■ What is being asked: Look through the listing below, and wherever a line has the string "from", pull it out.
=== Recorded information ===
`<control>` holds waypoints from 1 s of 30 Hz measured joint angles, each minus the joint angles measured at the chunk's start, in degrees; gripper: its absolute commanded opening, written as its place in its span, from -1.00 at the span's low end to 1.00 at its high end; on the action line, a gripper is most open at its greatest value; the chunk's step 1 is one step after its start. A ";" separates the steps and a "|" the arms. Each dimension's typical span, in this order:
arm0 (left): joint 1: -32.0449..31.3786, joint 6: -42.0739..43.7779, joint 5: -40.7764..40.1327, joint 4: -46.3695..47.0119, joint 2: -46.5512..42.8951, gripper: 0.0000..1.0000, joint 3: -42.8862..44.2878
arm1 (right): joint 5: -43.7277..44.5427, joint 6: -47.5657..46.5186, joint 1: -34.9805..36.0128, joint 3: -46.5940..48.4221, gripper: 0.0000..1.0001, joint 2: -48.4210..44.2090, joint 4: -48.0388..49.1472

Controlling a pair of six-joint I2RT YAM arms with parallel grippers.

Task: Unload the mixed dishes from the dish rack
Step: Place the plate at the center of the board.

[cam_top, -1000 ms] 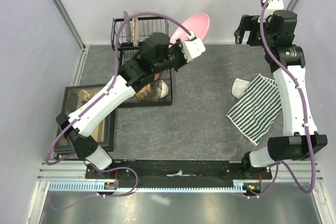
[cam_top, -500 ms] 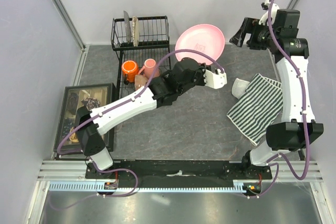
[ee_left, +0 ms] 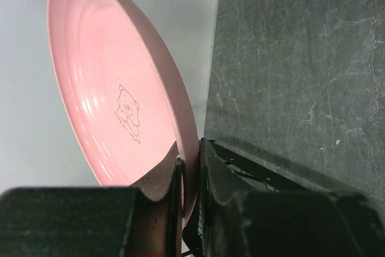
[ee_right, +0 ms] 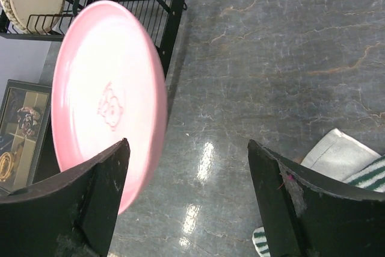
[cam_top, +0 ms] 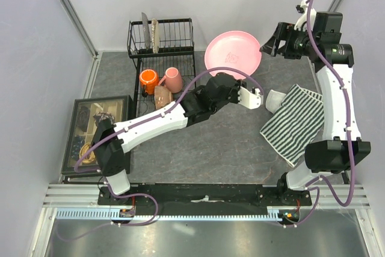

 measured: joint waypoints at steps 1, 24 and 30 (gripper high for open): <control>-0.11 0.17 0.02 0.20 0.37 -0.97 -0.07 | -0.07 -0.09 0.09 0.00 0.74 -0.02 0.00; -1.53 0.70 -0.31 -0.24 1.99 -0.97 -0.68 | 5.05 -4.24 6.60 -6.03 -0.37 2.75 1.55; -1.55 0.63 -0.66 -0.26 1.99 -0.86 -1.03 | 4.59 -2.56 6.64 -6.03 -0.93 2.80 2.95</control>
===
■ Result below:
`<control>` holds waypoints from 1 s of 30 Hz measured joint angles, each minus the joint angles measured at the chunk's start, in degrees; gripper: its absolute commanded opening, written as its place in its span, from -1.00 at the span's low end to 1.00 at its high end; on the action line, a gripper is most open at its greatest value; the chunk's step 1 is one step after its start. A ";" separates the steps and a "|" the arms. Each dimension's typical span, in this order:
Task: Unload the mixed dishes from the dish rack

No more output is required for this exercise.